外国人技能研修生の
3級技能検定受験をサポートして
海外関連事業部会 仲田 清
S工業所殿のフィリピン人実習生が昨年JISSUS溶接技量試験に合格した話を2月のメルマガに掲載しましたが、4月には同じくJIS溶接の今度は手溶接技量でも学科試験問題集の英文への翻訳と講義を通じて合格に貢献いたしました。 試験まで日数が短かったのですが、海外関連事業部会メンバーが総力を上げて翻訳を分担することでご要望に応えることができました。
さらに、今回1期実習生2名が3級技能検定を受験し合格しました。海外関連事業部会としては異例の日本語でのサポート、またコロナ対応の為、ZOOMでのオンライン講義と、初めてづくしのサポートとなりましたが、講師経験者など多彩なキャリアの産業クラスター研究会個人会員のお陰でお手伝いができました。
<外国人技能実習生の技能検定とは>
ご承知の通り技能実習制度は、発展途上国の人づくりに資するとともに日本の技能・技術・知識を出身国に移転し、母国の経済発展に役立ててもらうことを目的とした公的制度です。実習生は実習の段階に応じて、1年目の1号(基礎級)、2-3年目の2号(専門級)、4-5年目の3号の3段階の資格が設けられており、そのレベルにかなう技能を習得したことを確認するのが技能検定で、合格すると次のレベルに進むことができます。
今回サポートしたS工業所殿の1期生のように3年目の3級技能検定に合格すると3号資格となり、更に2年在留期間が延長され、最大5年間の技能実習が可能となります(延長できない職種もある)。実習期間最後の5年目に2級技能検定を受けることもできます。また、実習生の技能だけでなく、実習生の待遇や実習計画等が審査され、実習実施者(今回の場合、S工業所殿)も優良であると認められる必要があります。
<技能検定の内容>
各級とも実技と学科で構成され、各々60%以上が合格です。言語は溶接技量試験と違い日本語のみです。基礎級を除き日本人と同じ中央職業開発協会の技能検定を受験することも可能ですが、外国人実習生向けに実習スケジュールに合わせた随時検定が用意されています。随時検定では問題の漢字にルビが振ってあり、外国人に優しい仕組みになっています。
<試験準備サポート>
S工業所社長殿より、溶接技量に続いて技能検定の学科受験準備も手伝ってほしいとのご依頼を受けました。不合格の場合は再試験が可能ですが、3年目の在留期限が切れる為一時帰国となり、今回はコロナの為再入国が難しく、実質一発勝負になる可能性が高いとの事でした。
海外関連事業部会として外国人への日本語受験サポートは経験が無く、二の足を踏みましたが、部会メンバーに相談した結果、実習生たちの将来の為にも出来るだけサポートすることとし、具体的方法の検討を行いました。

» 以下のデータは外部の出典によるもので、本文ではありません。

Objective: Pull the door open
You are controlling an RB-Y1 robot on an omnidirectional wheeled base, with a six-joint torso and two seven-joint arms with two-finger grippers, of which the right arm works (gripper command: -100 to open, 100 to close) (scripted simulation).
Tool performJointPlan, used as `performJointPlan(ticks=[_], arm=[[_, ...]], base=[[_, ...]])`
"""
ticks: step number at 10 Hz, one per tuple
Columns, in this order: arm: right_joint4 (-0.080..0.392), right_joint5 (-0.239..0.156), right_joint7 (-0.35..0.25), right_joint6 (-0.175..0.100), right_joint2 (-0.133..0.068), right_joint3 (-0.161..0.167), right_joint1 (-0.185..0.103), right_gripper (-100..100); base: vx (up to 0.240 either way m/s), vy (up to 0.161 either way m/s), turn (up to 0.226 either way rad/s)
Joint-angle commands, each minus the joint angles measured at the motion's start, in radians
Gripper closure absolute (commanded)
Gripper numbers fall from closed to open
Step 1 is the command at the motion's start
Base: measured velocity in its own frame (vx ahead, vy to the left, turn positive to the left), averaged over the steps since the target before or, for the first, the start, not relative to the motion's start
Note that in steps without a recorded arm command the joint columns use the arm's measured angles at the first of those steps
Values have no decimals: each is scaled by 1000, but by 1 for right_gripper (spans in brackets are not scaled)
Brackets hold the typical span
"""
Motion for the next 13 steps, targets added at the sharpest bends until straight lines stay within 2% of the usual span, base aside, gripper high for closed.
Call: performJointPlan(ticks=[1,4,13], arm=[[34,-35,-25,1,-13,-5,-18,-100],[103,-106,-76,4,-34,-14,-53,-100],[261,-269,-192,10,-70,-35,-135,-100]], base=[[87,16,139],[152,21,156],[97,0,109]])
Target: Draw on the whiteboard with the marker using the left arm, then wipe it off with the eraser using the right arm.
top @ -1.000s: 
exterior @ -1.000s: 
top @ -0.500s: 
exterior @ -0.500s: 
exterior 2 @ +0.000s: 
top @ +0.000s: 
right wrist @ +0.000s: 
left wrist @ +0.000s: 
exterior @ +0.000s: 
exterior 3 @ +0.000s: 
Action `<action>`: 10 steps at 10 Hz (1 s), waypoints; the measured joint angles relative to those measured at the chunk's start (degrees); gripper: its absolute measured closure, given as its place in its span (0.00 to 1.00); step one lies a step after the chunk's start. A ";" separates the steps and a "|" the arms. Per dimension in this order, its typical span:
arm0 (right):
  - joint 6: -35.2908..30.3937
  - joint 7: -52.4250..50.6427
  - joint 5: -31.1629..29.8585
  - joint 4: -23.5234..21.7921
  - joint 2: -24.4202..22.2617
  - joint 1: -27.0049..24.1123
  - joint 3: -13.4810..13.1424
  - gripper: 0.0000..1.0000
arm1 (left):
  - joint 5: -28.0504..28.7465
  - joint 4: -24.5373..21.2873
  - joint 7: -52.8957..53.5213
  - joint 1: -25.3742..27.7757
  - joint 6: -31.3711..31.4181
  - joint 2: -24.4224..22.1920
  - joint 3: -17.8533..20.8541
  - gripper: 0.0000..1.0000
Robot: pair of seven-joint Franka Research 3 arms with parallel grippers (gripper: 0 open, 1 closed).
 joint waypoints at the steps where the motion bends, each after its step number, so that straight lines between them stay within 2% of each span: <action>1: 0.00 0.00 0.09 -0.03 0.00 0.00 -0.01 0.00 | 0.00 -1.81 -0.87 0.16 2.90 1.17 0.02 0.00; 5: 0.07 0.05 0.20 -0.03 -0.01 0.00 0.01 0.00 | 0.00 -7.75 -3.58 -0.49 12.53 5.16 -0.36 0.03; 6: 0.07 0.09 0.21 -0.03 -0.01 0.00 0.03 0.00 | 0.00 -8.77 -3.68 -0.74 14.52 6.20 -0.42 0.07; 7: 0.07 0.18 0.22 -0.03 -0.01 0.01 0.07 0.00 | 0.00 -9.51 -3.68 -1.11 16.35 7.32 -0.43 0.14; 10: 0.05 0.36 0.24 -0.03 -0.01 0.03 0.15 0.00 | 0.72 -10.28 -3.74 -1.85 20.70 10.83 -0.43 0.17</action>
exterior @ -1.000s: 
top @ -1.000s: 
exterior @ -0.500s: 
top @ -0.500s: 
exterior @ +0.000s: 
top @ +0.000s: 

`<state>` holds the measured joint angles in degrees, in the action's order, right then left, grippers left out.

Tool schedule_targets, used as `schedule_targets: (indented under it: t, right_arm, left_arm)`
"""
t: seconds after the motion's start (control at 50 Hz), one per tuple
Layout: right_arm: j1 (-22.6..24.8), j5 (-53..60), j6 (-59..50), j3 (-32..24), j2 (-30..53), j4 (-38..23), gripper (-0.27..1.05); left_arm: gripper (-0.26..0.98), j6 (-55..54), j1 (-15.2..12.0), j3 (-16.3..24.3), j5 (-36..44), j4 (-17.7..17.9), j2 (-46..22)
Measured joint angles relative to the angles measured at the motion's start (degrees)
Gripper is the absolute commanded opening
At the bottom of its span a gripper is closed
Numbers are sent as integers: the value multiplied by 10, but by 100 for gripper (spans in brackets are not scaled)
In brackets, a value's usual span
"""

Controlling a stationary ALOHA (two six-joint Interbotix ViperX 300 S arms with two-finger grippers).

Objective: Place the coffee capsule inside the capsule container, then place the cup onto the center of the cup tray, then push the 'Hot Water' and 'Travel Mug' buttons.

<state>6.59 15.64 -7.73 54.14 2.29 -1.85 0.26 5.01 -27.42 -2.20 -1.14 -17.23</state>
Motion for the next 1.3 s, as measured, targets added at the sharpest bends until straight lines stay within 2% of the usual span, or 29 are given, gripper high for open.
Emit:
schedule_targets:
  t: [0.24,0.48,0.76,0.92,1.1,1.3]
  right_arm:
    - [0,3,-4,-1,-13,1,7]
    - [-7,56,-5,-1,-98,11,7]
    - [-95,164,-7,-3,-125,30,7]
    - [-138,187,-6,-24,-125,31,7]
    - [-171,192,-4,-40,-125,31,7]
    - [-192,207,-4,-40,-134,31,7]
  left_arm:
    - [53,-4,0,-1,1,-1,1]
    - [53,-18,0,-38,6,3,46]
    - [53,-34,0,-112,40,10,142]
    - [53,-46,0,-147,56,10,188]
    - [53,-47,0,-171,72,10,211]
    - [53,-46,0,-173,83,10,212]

方法として、①原則日本語での授業で、英語は理解を助ける最小限とする。②マンツーマンで各々の進捗に合わせて講義をする。③教材は実習生が代々使えるよう工夫する。等々です。又ZOOMミーティングを利用することでコロナ対策、と時間と費用の節約ができ、今後の良い参考になりました。
5月上旬から実習生2名に対して分担して2カ月弱毎週講義を行い、上記の通り無事合格にこぎつけました。
<参考:技術実習制度から特定技能制度への移行>
外国人労働者の受け入れ制度として、今回の技能実習制度の外に2019年に始まった特定技能制度があります。これは実習制度と違い外国人材を労働力として受け入れる制度です。一定の専門性、技能を有することが条件で、技能実習2号以上の実習を良好に終了した外国人も必要な技能を有すると認められます。これは中小企業の最大の悩みである若手労働力不足を解決する一つの方策です。
S工業所殿は、ステンレス等の高級材配管製作・据付を専門とする高い技術力を持つ横須賀市の企業です。2年前に横須賀商工会議所殿のご紹介で、フィリピン人技能研修生への社内教育資料の英訳サポートをさせて頂いたのをきっかけに、今回の技能検定まで連続してお手伝いをさせて頂いています。